Work order>
Set down exactly the lines in the records below that run from the line with "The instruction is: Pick" to the line with "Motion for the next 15", inclusive, and nothing more.

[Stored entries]
[Start of Attachment]

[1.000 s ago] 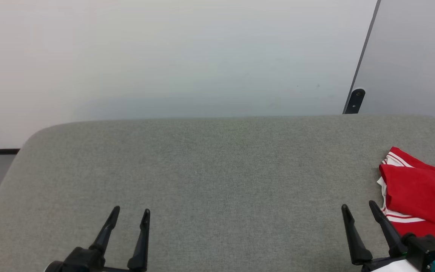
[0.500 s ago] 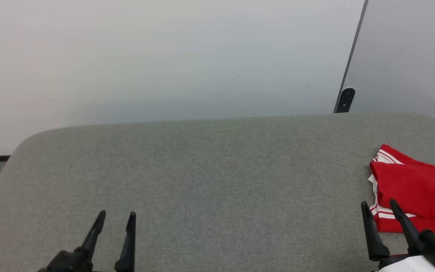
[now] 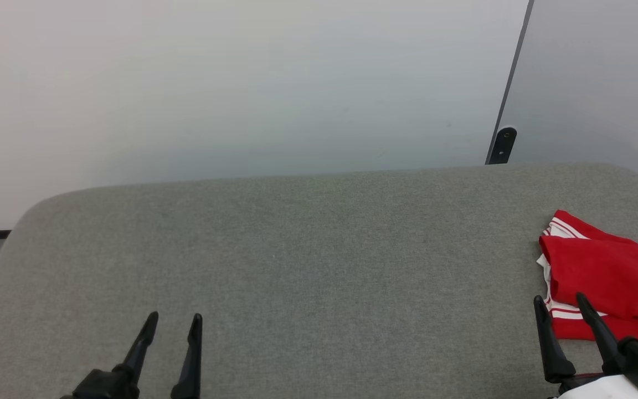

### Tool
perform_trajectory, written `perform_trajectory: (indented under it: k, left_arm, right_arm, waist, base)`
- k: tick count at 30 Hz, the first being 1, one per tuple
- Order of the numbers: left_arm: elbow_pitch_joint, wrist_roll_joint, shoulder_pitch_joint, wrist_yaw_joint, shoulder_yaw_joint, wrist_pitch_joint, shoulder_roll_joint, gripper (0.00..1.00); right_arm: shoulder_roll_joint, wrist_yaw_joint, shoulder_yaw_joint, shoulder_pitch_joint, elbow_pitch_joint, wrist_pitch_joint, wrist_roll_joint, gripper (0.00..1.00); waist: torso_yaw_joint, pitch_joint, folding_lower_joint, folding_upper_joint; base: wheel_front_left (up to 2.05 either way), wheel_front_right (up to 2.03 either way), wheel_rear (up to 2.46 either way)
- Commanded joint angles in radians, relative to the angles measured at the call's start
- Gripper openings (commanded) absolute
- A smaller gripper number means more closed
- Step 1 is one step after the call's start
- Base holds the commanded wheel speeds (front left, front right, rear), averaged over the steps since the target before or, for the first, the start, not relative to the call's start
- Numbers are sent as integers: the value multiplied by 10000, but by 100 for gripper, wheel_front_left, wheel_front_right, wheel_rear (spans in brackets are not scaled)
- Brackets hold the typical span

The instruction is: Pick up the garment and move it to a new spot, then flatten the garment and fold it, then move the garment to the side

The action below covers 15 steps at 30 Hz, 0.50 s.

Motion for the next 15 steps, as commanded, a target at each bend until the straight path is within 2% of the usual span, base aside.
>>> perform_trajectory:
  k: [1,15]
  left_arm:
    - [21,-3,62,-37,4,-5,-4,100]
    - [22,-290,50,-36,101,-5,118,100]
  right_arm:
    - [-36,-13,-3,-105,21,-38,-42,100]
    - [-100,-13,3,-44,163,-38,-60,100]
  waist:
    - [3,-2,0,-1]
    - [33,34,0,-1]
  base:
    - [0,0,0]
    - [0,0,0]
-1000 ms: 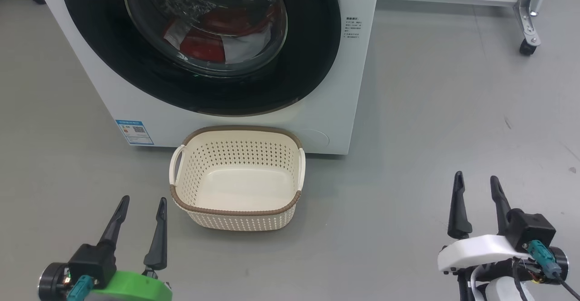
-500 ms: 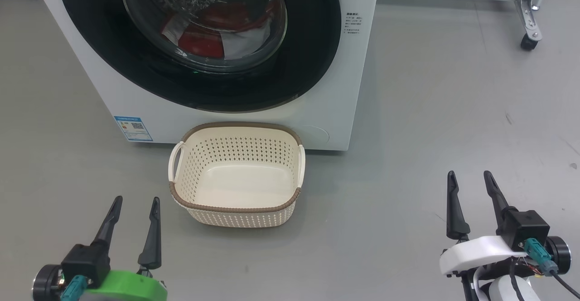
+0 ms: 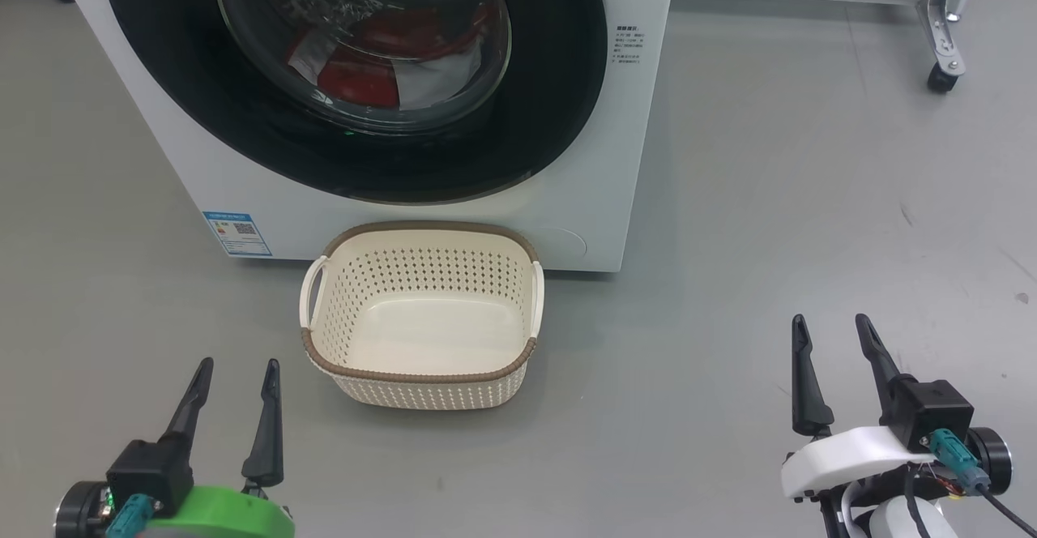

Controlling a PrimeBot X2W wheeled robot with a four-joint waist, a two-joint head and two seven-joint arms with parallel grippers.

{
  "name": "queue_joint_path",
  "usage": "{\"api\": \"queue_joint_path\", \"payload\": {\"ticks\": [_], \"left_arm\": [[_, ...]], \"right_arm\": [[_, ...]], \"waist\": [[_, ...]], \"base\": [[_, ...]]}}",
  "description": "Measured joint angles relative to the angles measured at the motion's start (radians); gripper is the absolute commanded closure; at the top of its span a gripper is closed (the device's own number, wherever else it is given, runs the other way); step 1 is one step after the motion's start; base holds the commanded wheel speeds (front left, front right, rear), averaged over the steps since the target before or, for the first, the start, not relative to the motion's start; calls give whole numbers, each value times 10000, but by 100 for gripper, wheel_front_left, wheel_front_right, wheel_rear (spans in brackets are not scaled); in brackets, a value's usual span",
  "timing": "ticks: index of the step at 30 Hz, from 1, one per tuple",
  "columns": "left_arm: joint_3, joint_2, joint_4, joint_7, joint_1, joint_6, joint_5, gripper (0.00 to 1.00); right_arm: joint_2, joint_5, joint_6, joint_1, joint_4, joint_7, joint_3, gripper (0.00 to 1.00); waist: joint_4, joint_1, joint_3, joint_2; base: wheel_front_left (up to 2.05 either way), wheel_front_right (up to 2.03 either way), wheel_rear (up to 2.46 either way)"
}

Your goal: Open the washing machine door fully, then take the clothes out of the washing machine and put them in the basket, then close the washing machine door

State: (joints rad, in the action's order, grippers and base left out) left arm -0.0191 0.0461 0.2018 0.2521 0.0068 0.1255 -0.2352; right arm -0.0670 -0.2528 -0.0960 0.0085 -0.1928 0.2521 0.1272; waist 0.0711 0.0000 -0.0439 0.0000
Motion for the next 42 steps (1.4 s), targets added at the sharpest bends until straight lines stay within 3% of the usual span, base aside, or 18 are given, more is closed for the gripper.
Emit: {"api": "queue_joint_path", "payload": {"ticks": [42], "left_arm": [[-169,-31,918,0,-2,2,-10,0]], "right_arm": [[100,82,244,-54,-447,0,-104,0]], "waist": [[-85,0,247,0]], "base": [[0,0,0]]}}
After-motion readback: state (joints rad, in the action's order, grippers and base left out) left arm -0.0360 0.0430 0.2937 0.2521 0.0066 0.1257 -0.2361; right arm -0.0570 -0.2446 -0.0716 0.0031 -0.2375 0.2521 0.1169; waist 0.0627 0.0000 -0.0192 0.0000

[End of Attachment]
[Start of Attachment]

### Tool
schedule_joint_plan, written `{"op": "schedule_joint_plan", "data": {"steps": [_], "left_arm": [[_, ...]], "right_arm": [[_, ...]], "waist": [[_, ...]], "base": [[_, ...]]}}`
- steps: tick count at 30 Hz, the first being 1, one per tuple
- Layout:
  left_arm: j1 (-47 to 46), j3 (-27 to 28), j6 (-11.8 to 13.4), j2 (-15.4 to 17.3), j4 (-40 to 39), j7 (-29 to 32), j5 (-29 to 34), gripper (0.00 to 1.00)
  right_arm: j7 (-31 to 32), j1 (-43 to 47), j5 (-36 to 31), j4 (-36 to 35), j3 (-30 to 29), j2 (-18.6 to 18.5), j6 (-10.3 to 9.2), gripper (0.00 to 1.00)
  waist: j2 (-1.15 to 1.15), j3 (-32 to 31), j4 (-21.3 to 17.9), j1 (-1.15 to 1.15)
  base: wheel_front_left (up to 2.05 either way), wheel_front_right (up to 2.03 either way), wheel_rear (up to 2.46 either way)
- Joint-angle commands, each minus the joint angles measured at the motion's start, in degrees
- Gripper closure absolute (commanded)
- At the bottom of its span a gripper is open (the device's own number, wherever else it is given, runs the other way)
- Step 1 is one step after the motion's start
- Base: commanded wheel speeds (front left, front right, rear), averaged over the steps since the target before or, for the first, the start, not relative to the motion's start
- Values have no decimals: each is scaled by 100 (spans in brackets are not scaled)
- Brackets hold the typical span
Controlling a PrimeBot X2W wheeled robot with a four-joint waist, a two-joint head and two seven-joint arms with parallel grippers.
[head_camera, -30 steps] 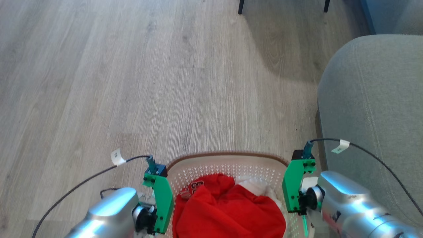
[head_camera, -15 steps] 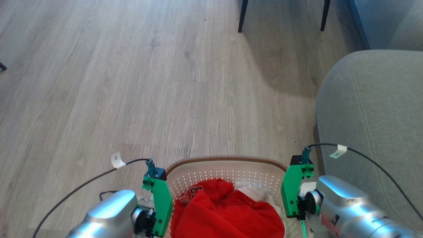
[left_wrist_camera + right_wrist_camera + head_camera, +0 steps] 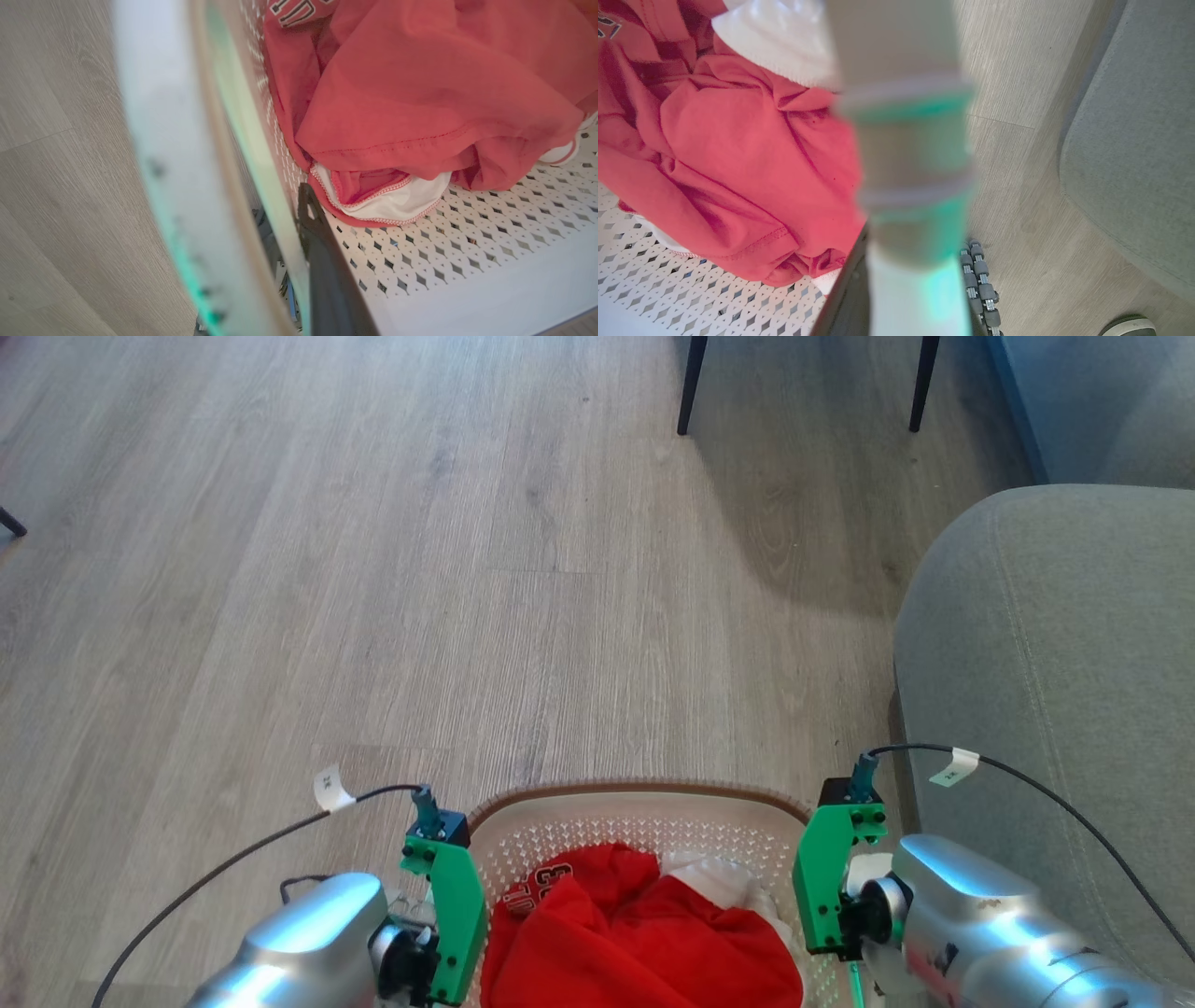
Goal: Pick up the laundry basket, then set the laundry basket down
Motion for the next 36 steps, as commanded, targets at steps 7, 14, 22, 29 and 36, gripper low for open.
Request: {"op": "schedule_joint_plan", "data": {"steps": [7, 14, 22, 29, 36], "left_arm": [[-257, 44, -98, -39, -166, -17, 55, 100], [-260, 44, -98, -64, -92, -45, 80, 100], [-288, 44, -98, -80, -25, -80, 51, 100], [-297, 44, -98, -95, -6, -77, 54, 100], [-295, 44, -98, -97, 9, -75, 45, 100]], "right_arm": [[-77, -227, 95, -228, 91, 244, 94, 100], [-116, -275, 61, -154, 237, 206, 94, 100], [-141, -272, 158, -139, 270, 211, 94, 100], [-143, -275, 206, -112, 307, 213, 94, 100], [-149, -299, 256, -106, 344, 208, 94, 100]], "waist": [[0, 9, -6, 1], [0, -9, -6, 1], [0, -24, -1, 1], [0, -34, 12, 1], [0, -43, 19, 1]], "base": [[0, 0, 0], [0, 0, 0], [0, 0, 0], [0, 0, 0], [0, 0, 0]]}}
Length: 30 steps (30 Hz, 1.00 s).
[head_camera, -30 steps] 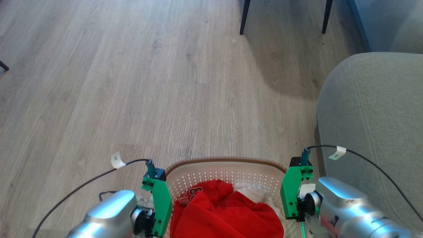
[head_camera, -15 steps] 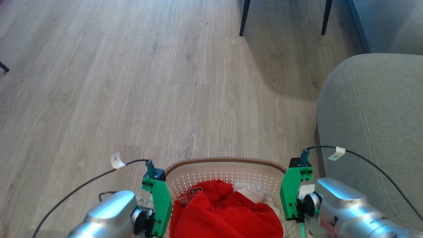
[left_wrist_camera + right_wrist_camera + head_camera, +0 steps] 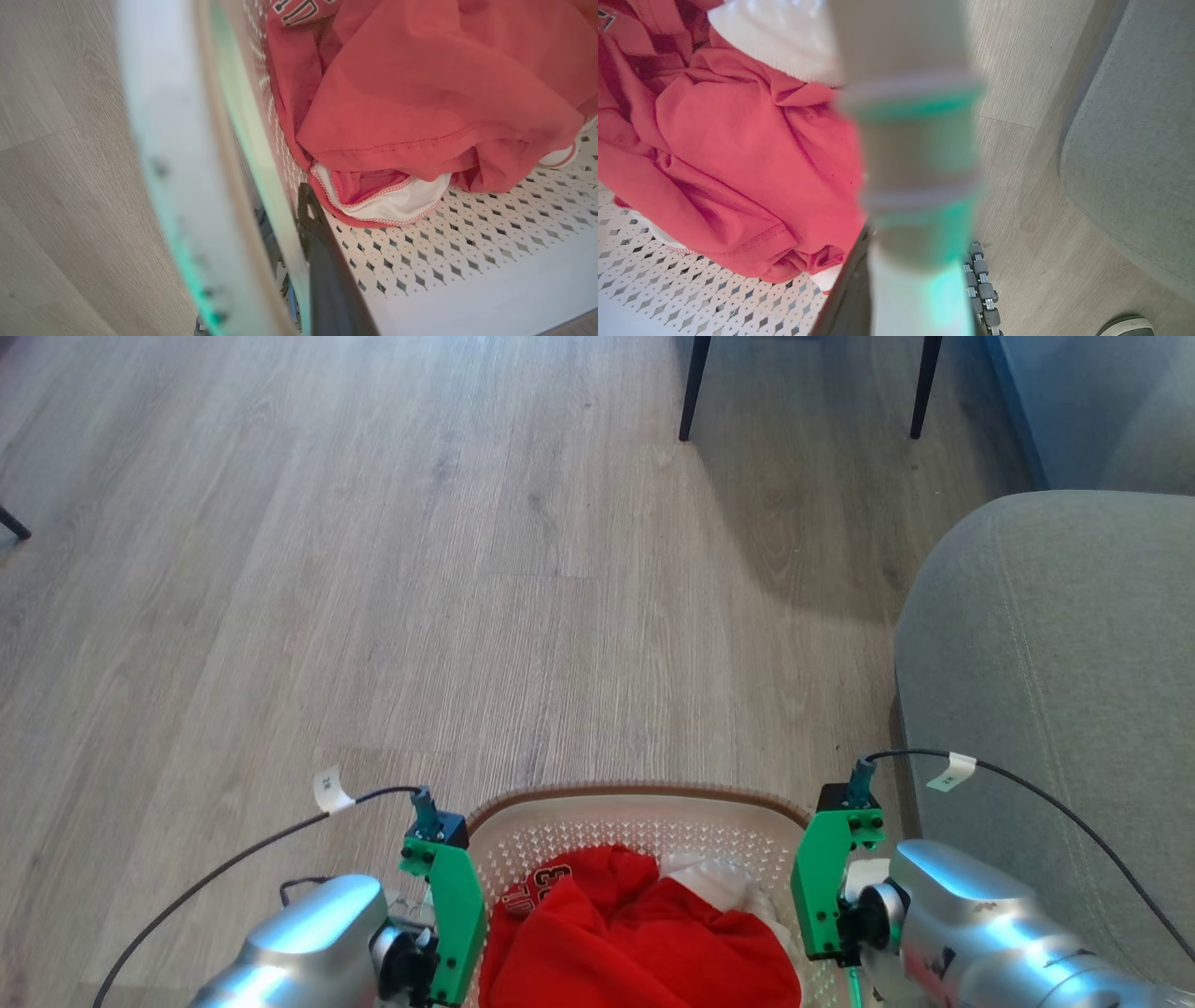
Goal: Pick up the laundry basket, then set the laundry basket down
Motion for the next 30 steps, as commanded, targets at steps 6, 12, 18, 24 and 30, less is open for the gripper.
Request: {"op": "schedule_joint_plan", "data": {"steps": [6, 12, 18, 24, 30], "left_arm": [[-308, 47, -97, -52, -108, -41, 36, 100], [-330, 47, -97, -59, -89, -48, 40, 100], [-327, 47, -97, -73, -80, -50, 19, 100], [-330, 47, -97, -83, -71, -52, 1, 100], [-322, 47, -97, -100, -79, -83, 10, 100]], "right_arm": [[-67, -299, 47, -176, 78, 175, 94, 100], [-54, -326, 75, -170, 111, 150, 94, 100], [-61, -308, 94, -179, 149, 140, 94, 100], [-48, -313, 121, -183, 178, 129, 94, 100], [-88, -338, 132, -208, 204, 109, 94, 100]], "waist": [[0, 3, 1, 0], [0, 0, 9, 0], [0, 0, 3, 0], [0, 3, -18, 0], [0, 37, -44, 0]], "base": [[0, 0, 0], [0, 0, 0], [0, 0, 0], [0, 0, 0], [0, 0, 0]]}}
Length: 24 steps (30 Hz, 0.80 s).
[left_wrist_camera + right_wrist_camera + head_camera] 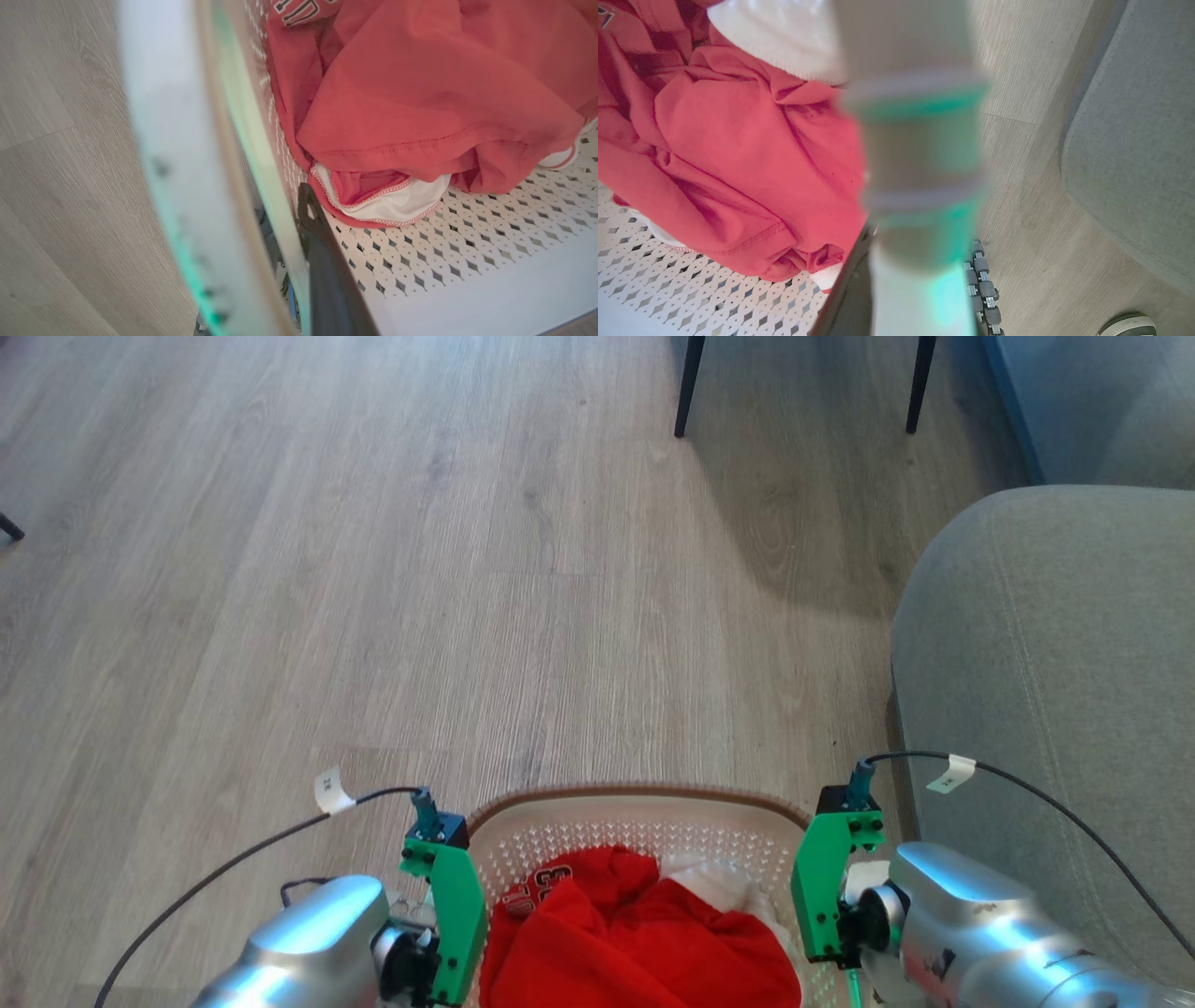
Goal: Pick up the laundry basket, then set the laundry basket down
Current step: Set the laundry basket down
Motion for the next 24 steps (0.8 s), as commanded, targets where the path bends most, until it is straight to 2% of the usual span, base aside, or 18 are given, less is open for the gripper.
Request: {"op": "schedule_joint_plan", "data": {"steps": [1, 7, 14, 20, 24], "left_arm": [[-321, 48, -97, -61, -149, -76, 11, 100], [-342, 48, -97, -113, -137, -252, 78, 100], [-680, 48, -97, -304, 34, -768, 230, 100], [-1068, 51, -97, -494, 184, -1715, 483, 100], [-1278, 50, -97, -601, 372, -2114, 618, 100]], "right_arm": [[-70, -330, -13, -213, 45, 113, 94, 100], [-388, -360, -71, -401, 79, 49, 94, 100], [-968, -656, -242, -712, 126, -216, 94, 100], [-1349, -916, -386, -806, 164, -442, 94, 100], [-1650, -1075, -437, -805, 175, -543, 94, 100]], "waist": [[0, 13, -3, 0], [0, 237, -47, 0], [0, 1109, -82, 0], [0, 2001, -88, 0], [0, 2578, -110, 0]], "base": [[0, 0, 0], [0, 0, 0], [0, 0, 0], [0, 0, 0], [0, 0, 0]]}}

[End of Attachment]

Output below>
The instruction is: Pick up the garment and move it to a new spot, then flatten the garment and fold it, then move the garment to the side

The action below covers 15 steps at 30 Hz, 0.50 s.

Motion for the next 15 steps, as commanded, a target at each bend until the straight path is within 2% of the usual span, base aside.

The exercise has been completed in full.